§ **Your goal**
Return, from the listing below, every line that includes "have".

§ **Dataset excerpts**

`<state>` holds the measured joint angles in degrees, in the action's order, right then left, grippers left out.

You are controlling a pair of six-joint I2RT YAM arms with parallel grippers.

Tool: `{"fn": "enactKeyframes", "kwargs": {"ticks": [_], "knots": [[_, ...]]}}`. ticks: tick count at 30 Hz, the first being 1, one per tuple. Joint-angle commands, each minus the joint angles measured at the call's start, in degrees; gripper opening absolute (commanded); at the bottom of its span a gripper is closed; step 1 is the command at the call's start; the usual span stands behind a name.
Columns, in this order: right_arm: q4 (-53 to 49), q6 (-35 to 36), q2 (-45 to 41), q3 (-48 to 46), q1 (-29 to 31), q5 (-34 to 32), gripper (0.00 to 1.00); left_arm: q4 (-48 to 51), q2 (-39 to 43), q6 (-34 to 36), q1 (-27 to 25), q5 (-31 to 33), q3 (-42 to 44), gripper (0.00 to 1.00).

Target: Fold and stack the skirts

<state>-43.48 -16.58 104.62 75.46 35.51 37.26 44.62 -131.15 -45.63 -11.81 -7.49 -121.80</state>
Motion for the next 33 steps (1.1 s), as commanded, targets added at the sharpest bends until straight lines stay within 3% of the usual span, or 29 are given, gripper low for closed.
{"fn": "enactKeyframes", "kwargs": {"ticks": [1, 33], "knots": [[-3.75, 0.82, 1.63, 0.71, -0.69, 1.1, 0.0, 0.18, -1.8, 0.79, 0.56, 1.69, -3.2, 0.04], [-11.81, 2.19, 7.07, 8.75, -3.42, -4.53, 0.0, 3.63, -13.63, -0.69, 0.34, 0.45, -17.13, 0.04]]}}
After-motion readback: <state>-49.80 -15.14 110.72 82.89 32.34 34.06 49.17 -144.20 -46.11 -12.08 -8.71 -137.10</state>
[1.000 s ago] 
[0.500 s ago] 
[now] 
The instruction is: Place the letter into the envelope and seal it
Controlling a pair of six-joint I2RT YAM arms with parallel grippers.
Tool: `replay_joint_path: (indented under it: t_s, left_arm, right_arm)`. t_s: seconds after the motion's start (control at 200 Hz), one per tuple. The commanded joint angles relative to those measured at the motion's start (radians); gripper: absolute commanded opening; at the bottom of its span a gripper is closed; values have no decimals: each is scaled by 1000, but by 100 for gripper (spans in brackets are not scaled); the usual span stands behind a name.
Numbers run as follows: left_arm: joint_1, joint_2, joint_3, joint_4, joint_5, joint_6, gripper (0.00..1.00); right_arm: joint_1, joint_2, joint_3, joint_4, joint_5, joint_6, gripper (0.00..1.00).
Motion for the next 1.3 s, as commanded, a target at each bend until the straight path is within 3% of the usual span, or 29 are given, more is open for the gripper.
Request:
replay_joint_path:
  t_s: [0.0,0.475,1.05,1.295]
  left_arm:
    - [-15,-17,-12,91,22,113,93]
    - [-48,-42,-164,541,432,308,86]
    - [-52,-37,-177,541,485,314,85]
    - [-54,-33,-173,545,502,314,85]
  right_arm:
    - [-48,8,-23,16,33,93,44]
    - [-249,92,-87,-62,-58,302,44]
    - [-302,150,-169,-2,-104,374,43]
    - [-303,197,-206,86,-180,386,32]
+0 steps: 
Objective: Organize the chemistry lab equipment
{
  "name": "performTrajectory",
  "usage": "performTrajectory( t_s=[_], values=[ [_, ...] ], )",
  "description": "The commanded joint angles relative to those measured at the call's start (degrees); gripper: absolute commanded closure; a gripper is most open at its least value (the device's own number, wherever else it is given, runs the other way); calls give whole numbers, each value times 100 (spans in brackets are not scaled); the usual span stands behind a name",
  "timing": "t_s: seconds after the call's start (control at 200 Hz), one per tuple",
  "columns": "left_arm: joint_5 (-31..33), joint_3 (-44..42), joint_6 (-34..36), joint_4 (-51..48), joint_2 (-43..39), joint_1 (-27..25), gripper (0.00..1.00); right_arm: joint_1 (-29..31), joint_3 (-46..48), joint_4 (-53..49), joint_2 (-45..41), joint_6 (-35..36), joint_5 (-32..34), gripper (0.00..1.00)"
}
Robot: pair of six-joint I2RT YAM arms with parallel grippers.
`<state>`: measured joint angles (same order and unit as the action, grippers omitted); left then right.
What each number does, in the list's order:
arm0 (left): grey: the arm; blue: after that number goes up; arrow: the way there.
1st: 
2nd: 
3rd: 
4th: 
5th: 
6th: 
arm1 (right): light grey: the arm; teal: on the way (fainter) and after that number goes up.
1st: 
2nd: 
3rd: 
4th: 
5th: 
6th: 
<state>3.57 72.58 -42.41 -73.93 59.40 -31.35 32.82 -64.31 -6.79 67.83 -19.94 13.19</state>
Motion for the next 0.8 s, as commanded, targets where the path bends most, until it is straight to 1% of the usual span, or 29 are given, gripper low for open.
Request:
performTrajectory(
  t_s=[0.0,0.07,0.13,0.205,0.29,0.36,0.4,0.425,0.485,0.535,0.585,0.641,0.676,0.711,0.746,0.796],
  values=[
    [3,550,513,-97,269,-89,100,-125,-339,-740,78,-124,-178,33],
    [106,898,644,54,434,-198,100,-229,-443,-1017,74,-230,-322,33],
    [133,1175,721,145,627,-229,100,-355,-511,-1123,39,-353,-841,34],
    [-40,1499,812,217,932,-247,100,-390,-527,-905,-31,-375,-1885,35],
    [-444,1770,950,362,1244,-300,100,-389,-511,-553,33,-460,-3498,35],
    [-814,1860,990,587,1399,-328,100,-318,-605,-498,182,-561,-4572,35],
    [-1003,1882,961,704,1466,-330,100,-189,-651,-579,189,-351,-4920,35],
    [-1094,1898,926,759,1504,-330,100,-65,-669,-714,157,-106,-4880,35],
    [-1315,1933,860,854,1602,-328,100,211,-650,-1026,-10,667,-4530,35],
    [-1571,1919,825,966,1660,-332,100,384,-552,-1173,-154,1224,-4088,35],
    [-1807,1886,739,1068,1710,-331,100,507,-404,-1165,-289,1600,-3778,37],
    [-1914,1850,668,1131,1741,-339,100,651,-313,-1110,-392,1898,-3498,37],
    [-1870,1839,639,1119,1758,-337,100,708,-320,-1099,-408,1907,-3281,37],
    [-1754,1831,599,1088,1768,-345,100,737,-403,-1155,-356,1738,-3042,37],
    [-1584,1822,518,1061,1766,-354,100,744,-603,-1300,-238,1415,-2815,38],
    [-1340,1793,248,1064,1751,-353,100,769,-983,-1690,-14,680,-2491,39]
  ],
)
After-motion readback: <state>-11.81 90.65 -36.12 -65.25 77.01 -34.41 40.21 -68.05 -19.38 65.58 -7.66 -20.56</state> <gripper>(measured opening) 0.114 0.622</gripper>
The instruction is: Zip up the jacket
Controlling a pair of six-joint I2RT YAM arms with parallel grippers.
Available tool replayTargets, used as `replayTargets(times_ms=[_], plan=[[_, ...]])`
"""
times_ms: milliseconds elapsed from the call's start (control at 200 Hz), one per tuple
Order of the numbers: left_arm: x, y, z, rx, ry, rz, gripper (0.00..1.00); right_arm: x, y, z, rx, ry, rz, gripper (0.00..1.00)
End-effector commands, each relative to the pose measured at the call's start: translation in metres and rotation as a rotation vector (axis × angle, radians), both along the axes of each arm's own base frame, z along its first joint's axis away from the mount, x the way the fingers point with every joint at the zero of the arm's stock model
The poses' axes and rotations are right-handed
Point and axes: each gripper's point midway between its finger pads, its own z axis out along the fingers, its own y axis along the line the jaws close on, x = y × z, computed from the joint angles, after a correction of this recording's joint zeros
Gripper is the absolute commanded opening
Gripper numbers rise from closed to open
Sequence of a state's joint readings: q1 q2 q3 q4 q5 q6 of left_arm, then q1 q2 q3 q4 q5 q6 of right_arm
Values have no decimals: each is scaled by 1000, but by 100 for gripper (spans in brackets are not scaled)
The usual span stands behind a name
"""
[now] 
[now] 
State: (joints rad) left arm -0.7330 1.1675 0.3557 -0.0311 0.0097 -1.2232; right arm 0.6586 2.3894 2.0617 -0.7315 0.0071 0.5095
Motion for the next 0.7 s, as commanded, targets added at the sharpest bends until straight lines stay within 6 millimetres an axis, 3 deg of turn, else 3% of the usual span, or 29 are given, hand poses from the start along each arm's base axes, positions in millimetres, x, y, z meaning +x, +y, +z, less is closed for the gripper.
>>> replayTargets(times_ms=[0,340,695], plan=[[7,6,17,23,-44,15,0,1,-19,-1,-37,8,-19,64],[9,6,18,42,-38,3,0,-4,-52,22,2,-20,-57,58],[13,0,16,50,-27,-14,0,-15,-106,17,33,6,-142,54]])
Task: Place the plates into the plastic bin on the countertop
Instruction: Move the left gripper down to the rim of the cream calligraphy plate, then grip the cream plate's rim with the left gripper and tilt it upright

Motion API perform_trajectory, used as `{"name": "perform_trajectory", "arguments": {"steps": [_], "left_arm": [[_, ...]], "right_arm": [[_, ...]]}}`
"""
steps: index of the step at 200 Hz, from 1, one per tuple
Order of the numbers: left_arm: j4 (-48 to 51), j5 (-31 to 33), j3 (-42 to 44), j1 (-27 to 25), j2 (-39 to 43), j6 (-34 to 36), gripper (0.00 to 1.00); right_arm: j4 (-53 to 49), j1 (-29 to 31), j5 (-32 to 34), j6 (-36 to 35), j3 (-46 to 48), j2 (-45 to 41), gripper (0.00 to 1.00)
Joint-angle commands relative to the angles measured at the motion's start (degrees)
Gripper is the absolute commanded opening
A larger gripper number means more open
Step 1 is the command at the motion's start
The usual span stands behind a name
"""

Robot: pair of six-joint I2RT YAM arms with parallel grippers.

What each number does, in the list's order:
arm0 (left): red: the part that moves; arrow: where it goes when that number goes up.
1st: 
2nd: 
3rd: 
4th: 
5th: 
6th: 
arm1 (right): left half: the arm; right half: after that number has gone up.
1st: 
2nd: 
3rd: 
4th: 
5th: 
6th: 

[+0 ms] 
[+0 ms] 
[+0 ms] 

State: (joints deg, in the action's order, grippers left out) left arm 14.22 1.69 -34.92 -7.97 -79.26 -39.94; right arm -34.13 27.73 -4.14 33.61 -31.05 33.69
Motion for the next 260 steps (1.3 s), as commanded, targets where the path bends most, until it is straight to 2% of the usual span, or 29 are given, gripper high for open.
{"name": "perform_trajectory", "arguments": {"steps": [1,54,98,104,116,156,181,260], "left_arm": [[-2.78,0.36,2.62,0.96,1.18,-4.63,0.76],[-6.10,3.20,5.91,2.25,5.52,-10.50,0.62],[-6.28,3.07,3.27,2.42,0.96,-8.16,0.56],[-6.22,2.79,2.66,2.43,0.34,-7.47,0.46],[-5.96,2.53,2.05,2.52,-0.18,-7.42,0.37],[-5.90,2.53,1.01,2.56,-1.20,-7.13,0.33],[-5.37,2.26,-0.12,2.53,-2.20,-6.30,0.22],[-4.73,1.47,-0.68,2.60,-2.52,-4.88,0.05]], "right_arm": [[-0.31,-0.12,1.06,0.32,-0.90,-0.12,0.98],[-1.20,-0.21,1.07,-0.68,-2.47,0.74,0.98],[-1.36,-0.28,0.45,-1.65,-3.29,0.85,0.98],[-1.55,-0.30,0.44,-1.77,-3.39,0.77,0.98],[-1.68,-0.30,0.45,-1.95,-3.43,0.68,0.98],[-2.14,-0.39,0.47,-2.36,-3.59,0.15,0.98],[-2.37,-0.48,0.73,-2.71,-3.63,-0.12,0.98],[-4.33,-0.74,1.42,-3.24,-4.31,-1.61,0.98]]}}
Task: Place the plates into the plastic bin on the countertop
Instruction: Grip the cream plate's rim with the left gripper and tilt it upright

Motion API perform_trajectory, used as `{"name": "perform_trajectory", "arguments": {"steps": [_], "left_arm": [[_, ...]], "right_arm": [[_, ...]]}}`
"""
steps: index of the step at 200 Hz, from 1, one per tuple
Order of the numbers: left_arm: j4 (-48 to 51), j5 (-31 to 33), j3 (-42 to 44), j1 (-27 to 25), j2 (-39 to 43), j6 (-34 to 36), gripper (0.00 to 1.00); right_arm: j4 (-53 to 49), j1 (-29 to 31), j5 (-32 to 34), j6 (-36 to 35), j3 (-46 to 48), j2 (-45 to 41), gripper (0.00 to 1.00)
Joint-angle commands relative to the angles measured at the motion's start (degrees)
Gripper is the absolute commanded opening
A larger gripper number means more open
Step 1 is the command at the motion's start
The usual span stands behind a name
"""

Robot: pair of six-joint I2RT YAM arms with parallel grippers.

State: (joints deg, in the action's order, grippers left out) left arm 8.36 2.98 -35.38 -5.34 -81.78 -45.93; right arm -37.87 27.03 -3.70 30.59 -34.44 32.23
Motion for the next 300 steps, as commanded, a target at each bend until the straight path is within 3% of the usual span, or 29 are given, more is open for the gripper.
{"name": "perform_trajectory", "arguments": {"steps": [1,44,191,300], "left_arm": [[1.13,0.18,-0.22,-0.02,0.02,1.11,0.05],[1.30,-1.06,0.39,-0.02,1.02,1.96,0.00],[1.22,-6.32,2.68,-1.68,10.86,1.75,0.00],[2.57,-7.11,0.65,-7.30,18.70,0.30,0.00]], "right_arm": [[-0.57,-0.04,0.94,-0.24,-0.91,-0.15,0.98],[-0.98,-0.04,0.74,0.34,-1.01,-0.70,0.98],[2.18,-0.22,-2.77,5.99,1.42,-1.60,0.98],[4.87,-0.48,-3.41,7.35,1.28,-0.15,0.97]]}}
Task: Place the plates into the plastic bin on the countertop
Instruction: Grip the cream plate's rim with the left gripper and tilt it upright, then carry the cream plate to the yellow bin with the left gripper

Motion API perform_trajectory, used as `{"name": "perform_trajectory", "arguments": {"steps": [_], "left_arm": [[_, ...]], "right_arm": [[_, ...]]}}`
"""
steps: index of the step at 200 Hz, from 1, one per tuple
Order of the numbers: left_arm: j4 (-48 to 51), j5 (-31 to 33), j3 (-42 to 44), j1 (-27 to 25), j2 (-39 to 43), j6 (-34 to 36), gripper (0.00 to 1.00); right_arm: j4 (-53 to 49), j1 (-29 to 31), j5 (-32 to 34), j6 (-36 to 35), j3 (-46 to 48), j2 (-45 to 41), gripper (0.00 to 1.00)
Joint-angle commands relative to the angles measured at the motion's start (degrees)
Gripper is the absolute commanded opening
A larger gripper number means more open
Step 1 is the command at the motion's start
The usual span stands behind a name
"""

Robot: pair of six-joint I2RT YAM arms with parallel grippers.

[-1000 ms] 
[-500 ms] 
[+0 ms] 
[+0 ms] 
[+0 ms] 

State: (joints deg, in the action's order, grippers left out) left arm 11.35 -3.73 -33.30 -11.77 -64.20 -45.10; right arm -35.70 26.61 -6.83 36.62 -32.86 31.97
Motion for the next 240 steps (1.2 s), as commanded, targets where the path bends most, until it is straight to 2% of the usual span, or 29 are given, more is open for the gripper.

§ **Problem solution**
Tool: `replay_joint_path: (indented under it: t_s, left_arm, right_arm)`. t_s: seconds after the motion's start (control at 200 Hz), one per tuple. The commanded joint angles relative to those measured at the motion's start (radians); gripper: absolute commanded opening; at the bottom of its span a gripper is closed; values have no decimals: each is scaled by 1000, but by 100 for gripper (spans in brackets are not scaled); the usual span stands behind a name.
Values have no decimals: each is scaled by 1000, but by 100 for gripper (spans in brackets are not scaled)

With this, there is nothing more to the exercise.